What ARE these creatures? Come on, these can't be real.

But they are. (Or were.)

What we have here is "Sk00tie's" (also known as Polish artist Tomasz Jedrzejowski's) rendering of two Platybelodons on a sunny day about 10 million years ago doing a little "shoveling."

They've got the mouths for it. Platybelodons were a very early form of elephant (order Proboscidea) that wandered across Africa, Europe, Asia and North America doing something — we're not sure what — that caused their mouths to turn into scoops capped by two protruding looking "front teeth." They are wonderfully ridiculous looking; it's like their trunks had a bad encounter with a steam roller.

They weren't born this way. Baby Platybelodons (we have a complete set of fossils showing them at a variety of ages, all from a site in China) didn't have dramatically flat, scoopy lower mouths as infants. As they got older, their mouths changed shape.

What were they doing? Eating, presumably. But what?

The obvious answer, thought the American Museum of Natural History paleontologists who first described them in the 1930s, was they'd stick their lower jaws into a pond rich with juicy mud, dig down, scoop up all kinds of deee-licious water plants, throw up their heads, chew, swallow and ... burp.

Shovel (left) jaw bone (right).

hide captionShovel (left) jaw bone (right).

Courtesy of The American Museum of Natural History

That would explain the shovel-like shape. Brian Switek, who wrote about these animals on his blog Laelaps, found an early photograph that literally compares the end of a Platybelodon jaw to a shovel. The tool and the jaw start narrow, then broaden in the same way.

Plus, paleontologist Henry Fairfield Osborn found dental evidence, from those two squared-off incisor teeth at the mouth tip, that Platybelodons were very likely scooping up vegetation.

For 60 years, that's how matters rested, until a younger paleontologist, David Lambert, came up with a wild alternate explanation.

In his 1992 Paleobiology paper, Lambert looked more closely at the teeth, found what Switek calls "bevel marks" that suggested maybe Platybelodons didn't scoop food from shallow ponds (which were not all that plentiful anyway), but instead would grab onto trees with a flexible trunk, yank the branches and rub the wood onto those teeth and saw!

Lambert's vision of Platybelodon.
Courtesy of The Paleontological Society

If that's true, this was a lumberjack animal, sawing through tough plants with its two beveled teeth.

But no one knows for sure.

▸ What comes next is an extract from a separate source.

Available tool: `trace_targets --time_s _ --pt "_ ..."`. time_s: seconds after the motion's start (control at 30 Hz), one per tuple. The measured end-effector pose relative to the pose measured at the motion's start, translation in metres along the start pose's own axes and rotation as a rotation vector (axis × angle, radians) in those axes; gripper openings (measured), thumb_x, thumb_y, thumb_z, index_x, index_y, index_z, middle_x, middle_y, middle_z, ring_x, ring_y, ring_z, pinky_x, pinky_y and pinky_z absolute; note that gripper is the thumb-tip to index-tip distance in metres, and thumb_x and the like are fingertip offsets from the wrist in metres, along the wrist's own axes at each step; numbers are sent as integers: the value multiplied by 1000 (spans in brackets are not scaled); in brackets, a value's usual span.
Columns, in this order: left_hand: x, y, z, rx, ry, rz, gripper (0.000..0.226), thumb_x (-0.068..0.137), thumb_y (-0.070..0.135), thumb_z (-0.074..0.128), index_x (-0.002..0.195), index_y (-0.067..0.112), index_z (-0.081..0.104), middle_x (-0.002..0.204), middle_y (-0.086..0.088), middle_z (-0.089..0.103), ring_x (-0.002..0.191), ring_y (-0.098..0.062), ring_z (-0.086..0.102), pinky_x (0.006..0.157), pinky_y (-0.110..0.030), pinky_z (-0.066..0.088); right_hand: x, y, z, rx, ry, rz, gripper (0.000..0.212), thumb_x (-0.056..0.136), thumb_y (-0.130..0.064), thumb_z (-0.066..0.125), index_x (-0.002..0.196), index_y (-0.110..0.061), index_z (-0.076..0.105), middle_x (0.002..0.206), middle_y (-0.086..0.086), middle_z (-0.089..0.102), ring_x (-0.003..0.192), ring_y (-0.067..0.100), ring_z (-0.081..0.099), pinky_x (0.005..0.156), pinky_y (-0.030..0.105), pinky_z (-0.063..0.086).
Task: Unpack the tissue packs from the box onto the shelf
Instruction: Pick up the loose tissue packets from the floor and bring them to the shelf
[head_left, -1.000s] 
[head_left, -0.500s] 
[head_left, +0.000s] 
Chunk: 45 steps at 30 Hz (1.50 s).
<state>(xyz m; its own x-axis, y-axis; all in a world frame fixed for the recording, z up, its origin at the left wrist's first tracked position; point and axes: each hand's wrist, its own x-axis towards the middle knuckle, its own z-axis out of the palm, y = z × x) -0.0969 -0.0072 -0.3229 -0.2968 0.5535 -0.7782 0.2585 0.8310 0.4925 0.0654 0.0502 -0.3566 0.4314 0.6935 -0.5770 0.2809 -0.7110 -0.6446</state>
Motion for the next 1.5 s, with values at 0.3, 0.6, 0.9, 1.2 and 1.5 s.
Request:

There are so many ways to explain how an animal got a mouth like that, and scientists are just beginning to explore the question. So why don't I leave you alone for a minute with your own Platybelodon? The one in this video, animated by Dean Cameron Reynolds, will wink at you, then walk on air, then try to hit you with his front teeth, then leave you in a gravitationally impossible manner ... all in 32 seconds.

Dean Cameron Reynolds/YouTube

Ignore the fly that shows up at the end. It's got a face that looks like a squid. A subject, perhaps, for another post.